Three fields are scalar-or-list:

- `load.concurrency`
- `rag.vdb_top_k`
- `rag.reranker_top_k`

The full grid is the Cartesian product across whichever are lists. Each point yields a fresh `RunConfig` with all three resolved to scalars (see `BenchmarkRunner._iter_grid_points` in [`runner.py`](../../../scripts/rag-perf/rag_perf/runner.py)). Run shape:

| Resolved grid | `iterations` | Output layout |
|---|---|---|
| 1 point | 1 | **Flat**: `run_<ts>/{report.md, results.json, results.csv, profiling/, aiperf_rag_on/}` |
| 1 point | >1 | Nested: `run_<ts>/iter_<i>/<single point>/...` |
| >1 points | any | Nested: `run_<ts>/iter_<i>/<CR:..._VDB-K:..._RERANKER-K:..._Model:...>/{profiling,aiperf_rag_on}/` |

When `aiperf.enabled: false`, top-level files become `profile_report.md` / `profile_results.json` / `profile_results.csv`.

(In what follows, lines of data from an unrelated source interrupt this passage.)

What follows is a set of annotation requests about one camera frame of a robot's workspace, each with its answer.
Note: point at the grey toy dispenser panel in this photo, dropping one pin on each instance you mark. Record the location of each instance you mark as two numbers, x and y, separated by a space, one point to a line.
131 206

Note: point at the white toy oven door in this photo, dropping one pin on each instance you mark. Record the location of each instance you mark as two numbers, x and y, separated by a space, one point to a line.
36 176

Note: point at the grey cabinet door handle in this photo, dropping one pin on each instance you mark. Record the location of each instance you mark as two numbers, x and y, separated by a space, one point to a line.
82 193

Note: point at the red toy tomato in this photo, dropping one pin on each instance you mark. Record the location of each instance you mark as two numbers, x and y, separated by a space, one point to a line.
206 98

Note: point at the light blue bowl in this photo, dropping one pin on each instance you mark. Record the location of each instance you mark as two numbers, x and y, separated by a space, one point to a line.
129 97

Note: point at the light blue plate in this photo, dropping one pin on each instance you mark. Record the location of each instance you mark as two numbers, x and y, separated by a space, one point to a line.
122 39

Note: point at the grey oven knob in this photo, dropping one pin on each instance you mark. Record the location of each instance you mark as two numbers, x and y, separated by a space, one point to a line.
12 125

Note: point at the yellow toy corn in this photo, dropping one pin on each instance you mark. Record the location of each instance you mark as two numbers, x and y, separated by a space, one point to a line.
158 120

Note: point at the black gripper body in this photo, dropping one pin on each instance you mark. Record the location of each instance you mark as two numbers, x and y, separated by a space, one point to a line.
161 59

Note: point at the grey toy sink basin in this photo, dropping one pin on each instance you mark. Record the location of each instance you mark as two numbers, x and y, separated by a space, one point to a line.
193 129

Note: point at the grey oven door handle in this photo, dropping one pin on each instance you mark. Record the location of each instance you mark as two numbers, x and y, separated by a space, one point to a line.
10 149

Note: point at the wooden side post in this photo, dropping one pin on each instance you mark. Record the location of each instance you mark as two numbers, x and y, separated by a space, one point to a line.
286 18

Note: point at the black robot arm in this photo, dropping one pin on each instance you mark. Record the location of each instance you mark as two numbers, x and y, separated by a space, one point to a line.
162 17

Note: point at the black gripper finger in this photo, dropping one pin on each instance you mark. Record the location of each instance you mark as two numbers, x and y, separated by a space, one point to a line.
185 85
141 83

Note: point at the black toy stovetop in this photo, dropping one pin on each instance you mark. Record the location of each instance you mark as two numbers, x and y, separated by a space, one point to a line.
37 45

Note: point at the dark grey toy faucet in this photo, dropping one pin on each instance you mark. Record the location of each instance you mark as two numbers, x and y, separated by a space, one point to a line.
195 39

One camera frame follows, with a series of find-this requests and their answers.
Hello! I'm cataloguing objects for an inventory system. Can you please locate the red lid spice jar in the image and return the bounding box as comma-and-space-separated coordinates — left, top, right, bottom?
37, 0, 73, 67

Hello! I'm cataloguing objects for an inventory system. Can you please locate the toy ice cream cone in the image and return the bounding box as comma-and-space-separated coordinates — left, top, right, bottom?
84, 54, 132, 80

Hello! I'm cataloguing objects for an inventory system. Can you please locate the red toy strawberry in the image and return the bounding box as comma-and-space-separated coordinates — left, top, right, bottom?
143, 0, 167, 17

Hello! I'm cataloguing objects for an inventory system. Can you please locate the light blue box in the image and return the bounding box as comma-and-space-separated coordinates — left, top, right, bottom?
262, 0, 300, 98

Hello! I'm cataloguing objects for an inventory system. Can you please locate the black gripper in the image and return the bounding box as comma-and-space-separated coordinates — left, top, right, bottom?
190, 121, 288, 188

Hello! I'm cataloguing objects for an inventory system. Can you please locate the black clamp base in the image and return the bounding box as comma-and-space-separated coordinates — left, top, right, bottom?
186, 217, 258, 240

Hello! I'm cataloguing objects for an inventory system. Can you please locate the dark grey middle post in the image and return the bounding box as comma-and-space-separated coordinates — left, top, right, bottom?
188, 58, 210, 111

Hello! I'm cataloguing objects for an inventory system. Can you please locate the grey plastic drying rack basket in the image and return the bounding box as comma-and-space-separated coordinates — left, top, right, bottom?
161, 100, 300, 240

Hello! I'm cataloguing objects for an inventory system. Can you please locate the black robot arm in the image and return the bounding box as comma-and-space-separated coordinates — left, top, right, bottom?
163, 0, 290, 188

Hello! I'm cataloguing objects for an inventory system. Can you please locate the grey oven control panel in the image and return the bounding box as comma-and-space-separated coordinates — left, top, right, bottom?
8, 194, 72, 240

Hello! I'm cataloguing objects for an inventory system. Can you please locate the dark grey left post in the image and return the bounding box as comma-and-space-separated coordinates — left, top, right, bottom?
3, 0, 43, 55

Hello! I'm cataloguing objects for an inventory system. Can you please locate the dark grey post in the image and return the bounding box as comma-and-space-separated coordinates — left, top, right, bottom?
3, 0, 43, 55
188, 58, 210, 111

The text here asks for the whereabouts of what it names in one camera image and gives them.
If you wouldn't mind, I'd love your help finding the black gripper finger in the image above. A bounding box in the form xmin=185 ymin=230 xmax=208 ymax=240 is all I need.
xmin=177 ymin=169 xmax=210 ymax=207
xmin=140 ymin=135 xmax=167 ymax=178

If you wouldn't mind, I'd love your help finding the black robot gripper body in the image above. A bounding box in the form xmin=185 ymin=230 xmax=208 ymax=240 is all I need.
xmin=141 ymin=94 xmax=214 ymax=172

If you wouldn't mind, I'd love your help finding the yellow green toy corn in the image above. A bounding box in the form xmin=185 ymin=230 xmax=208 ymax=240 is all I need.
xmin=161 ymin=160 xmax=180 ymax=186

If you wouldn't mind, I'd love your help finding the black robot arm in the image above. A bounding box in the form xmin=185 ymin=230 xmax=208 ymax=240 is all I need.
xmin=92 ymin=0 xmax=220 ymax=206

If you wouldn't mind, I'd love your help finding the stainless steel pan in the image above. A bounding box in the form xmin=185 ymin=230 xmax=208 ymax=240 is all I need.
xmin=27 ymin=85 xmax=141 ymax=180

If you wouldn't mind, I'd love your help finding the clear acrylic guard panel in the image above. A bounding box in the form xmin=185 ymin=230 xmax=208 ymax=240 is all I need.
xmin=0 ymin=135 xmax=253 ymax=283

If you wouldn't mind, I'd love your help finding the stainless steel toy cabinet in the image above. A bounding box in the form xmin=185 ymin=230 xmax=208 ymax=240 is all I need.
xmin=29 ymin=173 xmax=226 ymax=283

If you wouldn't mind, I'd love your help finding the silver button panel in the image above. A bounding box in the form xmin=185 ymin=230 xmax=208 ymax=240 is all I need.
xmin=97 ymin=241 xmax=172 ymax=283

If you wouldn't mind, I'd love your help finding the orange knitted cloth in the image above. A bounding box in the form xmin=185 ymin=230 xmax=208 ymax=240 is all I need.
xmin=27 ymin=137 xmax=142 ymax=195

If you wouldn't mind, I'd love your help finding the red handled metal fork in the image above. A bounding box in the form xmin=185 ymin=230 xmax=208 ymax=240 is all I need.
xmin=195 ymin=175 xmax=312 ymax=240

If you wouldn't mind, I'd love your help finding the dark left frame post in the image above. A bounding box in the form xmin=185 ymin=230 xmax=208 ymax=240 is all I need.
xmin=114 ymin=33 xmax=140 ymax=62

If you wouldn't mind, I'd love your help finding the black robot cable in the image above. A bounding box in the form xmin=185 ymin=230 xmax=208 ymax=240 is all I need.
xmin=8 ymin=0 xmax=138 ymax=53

## Validation invariants (worth remembering)

- `load.concurrency` rejects `[]`, scalar `<1`, list with `<1` entries, and **duplicates**.
- `rag.vdb_top_k` / `reranker_top_k` enforce range (`1–400` / `1–25`), reject duplicates in lists, reject empty lists.
- `load.warmup_requests >= 1` (aiperf rejects 0).
- `input` XOR rule: both `file` and `synthetic` set → fail; neither set → auto-fill `synthetic` with defaults.
- `input.file` extension must be `.jsonl` or `.csv`; anything else → fail.
- For `synthetic.mode: dataset_based`, either `dataset_file` or `dataset_name` must be set.

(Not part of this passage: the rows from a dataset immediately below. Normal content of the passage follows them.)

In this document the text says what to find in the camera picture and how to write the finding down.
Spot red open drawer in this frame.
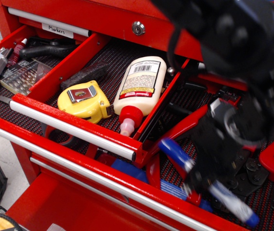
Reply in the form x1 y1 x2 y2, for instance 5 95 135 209
0 72 274 231
0 33 183 167

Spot red tool chest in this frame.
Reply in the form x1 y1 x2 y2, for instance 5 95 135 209
0 0 274 231

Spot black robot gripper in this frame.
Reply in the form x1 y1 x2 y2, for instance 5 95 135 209
185 98 266 193

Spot red handled pliers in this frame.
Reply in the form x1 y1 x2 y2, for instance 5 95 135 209
146 141 195 190

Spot black foam block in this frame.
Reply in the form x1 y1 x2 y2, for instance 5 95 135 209
60 62 109 90

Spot red upper open drawer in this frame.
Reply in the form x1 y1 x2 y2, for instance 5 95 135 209
0 33 183 167

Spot red threadlocker tube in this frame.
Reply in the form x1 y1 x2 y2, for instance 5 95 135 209
6 38 27 68

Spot black red scissors handle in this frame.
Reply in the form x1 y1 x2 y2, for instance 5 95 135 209
40 122 76 147

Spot silver cabinet lock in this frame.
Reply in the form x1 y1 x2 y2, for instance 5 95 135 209
132 21 145 36

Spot black handled tool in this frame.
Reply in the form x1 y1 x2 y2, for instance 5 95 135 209
19 37 79 60

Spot red handled crimping tool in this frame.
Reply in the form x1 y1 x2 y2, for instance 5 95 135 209
210 134 274 218

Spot red handled wire stripper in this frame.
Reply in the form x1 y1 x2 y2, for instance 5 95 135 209
140 86 243 207

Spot yellow tape measure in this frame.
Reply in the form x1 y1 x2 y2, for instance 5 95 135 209
57 80 114 124

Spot blue dry erase marker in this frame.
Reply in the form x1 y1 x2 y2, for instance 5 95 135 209
158 138 260 228

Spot black gold box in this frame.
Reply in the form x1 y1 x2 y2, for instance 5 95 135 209
138 105 176 142

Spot white markers label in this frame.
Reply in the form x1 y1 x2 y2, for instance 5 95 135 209
41 23 74 39

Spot white glue bottle red cap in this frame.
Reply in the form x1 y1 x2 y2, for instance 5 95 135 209
113 56 167 137

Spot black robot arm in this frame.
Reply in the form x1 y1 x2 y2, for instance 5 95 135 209
154 0 274 193

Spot red lower open drawer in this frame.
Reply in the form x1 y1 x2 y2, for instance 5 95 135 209
0 72 274 231

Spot drill bit set case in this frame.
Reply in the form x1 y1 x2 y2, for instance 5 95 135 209
0 59 52 95

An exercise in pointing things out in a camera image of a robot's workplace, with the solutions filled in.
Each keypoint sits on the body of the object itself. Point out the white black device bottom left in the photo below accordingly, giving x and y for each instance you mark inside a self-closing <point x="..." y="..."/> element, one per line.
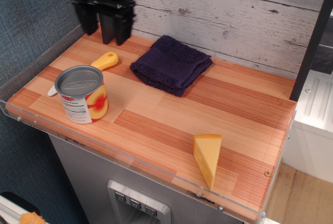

These all run at YAML load time in `_load_config` (cli.py). Errors print a per-field bullet list and exit 1 — no benchmark code runs, no output dir is created.

## Programmatic overrides

For tests / scripted invocations:

```python
from rag_perf.config import RunConfig
cfg = RunConfig.from_yaml("scripts/rag-perf/configs/single_run.yaml")
cfg = cfg.with_overrides(load__concurrency=[1, 4, 8], rag__vdb_top_k=50)
```

Double-underscore = nested key. `with_overrides` re-runs Pydantic validation on the merged config. There is **no** equivalent on the CLI — see [SKILL.md](../SKILL.md) "CLI is config-only" gotcha.